→ **What is being asked**
The answer should be one number: how many lines in the records below contain the word "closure".

→ **Data supplied**
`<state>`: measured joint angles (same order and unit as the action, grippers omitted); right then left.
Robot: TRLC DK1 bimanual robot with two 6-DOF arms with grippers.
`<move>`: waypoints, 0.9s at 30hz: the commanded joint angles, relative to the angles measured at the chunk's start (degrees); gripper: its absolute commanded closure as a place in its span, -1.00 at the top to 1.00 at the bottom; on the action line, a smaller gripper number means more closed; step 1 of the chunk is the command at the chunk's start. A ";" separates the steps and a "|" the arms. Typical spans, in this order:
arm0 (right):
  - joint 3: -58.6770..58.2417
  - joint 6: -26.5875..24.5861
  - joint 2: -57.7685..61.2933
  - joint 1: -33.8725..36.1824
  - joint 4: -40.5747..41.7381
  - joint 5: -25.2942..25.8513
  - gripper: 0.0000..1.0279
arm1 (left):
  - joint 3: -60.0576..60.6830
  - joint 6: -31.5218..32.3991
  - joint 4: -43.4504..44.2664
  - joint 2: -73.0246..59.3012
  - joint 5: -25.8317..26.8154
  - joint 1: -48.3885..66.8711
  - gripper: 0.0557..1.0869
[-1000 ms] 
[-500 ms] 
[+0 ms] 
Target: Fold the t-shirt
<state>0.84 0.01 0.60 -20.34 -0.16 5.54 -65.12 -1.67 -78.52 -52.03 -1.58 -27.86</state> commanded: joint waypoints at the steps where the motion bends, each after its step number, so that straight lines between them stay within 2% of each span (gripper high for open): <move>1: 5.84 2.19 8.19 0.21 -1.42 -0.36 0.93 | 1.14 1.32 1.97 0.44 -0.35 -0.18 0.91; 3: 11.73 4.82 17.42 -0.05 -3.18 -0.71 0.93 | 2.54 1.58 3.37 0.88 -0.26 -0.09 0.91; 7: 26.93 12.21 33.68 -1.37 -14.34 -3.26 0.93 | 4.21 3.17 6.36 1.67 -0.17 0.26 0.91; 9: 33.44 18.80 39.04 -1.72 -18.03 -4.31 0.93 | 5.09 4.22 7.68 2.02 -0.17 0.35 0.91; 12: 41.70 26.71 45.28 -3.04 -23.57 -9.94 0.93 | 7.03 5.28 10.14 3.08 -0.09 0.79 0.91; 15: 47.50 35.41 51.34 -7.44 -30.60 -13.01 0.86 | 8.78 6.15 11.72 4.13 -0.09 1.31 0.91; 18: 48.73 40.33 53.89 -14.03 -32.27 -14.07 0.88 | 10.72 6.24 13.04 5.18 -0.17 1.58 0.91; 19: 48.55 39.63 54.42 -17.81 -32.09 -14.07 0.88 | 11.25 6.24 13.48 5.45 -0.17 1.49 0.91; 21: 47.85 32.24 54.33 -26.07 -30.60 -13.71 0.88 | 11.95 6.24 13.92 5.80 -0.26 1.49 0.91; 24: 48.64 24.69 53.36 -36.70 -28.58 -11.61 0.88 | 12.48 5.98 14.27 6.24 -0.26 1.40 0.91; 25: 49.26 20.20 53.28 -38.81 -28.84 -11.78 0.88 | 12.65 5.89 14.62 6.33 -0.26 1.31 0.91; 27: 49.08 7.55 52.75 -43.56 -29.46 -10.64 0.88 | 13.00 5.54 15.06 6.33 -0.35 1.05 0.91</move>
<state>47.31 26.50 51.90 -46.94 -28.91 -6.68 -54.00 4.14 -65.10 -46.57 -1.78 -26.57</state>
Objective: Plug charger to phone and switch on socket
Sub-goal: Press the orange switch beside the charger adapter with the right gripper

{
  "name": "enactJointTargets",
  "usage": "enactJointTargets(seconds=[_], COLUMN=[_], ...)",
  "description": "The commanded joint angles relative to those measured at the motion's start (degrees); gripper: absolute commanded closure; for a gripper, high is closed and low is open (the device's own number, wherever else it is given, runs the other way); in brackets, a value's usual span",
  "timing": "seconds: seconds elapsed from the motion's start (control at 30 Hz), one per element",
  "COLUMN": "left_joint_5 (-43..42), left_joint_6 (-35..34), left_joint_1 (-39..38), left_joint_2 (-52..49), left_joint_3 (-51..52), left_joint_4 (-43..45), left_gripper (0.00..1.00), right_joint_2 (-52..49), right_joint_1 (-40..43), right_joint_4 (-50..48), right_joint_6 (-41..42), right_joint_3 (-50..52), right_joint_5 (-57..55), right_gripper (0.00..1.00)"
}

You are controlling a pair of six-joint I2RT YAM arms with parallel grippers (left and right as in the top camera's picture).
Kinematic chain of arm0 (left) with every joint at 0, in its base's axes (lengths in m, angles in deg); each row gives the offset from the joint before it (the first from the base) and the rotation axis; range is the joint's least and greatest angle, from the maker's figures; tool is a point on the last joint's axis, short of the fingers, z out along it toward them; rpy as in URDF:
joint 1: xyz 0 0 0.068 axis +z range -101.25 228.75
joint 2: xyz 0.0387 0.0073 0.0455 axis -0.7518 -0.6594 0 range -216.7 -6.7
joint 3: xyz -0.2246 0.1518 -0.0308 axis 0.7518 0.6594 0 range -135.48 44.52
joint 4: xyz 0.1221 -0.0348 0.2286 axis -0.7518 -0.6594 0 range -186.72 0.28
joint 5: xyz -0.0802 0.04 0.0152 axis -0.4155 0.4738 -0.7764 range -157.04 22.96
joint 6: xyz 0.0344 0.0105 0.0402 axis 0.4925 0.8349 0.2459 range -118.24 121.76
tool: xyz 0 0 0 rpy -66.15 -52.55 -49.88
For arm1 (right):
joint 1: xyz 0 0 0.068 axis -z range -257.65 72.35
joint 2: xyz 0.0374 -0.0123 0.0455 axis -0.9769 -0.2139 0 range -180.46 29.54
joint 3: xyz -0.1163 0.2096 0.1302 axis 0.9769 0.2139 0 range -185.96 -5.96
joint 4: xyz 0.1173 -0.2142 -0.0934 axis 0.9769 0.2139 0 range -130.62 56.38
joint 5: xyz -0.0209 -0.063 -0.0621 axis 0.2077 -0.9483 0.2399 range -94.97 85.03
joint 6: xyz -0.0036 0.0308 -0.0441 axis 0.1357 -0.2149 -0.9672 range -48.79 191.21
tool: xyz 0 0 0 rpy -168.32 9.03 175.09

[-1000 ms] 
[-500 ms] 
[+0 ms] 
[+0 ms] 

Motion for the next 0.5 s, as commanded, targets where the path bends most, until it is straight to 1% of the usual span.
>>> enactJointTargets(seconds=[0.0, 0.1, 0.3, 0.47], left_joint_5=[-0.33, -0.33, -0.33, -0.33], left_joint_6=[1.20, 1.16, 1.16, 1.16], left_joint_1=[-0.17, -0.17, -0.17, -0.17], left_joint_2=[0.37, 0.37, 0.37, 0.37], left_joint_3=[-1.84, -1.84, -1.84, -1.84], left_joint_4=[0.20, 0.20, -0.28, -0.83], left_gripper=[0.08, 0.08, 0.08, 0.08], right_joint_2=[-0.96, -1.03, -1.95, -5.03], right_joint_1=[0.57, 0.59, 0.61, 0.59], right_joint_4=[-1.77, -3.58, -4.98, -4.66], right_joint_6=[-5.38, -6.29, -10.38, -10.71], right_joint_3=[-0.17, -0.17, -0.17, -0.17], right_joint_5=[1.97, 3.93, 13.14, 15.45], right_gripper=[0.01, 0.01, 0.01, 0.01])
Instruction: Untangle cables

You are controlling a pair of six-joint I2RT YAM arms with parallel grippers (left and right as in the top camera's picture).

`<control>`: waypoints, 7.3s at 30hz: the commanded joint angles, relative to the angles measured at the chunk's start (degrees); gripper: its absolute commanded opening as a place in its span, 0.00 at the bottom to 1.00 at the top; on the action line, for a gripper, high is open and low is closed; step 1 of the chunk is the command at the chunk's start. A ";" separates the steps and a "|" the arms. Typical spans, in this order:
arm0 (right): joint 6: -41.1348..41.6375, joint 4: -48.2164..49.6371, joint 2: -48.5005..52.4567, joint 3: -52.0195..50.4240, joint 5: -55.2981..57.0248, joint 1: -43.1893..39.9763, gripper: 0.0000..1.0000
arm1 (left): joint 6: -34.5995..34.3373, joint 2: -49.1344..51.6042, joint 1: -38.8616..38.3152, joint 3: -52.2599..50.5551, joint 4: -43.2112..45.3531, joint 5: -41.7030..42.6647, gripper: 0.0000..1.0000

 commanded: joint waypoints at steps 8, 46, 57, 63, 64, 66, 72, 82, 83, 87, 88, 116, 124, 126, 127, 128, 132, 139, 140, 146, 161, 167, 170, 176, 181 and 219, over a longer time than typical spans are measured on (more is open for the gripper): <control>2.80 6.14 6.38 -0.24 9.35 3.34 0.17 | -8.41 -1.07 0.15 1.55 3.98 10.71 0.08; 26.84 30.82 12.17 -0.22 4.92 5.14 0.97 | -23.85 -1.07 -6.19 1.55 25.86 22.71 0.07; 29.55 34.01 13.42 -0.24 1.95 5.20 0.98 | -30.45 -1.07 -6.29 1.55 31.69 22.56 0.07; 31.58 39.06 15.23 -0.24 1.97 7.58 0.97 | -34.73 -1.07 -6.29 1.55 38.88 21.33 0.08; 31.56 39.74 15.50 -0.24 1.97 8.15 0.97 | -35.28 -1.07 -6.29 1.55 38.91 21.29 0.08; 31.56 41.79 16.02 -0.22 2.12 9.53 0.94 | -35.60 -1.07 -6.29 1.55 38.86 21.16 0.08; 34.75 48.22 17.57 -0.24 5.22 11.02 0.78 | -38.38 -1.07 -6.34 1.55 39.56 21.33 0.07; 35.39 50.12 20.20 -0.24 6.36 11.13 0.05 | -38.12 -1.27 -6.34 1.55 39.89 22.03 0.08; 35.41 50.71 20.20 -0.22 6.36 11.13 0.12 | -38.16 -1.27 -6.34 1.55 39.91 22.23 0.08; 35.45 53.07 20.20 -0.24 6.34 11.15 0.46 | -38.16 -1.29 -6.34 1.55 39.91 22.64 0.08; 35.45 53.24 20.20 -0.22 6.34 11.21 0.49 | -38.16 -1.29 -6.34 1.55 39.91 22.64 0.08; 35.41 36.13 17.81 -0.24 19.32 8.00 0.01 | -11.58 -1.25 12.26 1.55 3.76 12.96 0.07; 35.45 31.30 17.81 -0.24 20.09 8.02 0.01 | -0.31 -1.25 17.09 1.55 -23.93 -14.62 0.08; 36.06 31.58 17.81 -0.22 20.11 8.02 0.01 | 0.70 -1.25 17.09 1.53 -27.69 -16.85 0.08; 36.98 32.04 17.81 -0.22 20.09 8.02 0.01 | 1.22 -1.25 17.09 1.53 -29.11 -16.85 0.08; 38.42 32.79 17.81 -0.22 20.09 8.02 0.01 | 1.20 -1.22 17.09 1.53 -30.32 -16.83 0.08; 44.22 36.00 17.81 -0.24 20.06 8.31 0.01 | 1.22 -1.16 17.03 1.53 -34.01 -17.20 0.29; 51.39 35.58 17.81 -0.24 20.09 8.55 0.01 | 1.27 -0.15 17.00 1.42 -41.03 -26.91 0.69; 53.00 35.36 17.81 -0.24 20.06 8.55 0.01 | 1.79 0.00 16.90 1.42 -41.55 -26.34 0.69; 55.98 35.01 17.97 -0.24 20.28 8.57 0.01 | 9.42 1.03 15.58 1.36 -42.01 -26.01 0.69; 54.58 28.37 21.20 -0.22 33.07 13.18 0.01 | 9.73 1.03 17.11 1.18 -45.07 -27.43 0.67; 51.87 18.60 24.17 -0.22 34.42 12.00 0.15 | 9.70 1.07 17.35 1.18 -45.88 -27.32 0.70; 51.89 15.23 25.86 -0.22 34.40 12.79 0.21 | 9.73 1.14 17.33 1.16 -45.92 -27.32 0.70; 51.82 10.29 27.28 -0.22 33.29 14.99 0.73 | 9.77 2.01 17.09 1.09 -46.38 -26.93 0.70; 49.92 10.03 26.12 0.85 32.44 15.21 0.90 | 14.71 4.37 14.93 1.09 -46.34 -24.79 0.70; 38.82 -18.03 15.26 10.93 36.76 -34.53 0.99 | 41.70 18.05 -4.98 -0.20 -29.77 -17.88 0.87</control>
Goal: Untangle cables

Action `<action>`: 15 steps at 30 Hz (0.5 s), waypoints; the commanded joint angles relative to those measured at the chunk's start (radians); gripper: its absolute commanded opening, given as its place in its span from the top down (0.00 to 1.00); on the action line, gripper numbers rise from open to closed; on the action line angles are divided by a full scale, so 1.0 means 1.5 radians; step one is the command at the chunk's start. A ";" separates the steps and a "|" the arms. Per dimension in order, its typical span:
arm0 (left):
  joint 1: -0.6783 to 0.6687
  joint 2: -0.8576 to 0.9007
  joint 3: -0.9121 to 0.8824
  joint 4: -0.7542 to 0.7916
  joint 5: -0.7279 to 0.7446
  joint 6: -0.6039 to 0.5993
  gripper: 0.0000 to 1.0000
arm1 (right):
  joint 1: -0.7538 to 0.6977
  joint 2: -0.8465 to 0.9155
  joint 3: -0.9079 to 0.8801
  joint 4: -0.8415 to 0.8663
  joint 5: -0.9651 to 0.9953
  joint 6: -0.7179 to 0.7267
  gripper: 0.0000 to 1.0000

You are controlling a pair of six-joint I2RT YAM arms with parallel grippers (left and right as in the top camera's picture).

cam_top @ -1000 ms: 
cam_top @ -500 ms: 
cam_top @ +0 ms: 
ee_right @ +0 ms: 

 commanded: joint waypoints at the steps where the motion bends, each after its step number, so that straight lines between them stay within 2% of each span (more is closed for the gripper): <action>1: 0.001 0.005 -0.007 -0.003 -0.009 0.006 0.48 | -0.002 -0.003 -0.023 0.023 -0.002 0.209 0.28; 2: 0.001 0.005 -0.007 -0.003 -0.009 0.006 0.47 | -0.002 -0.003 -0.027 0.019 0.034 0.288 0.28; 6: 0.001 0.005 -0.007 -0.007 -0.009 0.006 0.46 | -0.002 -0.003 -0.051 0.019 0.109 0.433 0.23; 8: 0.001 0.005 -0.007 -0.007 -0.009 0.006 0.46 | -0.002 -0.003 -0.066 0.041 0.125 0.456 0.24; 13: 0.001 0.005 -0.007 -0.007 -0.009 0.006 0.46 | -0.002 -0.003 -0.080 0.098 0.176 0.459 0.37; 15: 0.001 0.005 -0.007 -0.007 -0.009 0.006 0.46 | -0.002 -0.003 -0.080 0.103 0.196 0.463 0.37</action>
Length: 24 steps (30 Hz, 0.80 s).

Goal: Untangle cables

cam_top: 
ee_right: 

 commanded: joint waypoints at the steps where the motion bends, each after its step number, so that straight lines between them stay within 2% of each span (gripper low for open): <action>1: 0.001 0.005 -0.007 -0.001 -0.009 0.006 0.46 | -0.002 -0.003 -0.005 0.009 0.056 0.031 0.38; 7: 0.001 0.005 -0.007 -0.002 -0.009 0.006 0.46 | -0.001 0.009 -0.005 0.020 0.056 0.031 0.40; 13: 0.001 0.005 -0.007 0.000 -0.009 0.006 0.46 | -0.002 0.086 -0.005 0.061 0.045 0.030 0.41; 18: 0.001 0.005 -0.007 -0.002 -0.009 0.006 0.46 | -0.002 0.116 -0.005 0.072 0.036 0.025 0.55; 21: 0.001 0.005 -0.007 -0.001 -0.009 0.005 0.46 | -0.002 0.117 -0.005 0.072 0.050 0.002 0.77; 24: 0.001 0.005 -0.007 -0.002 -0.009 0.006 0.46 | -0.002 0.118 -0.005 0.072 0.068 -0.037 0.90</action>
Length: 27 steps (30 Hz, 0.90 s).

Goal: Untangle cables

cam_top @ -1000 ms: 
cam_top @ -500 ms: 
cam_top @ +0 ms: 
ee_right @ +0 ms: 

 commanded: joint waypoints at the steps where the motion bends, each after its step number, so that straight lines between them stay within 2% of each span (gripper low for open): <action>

→ **Result of the task**
2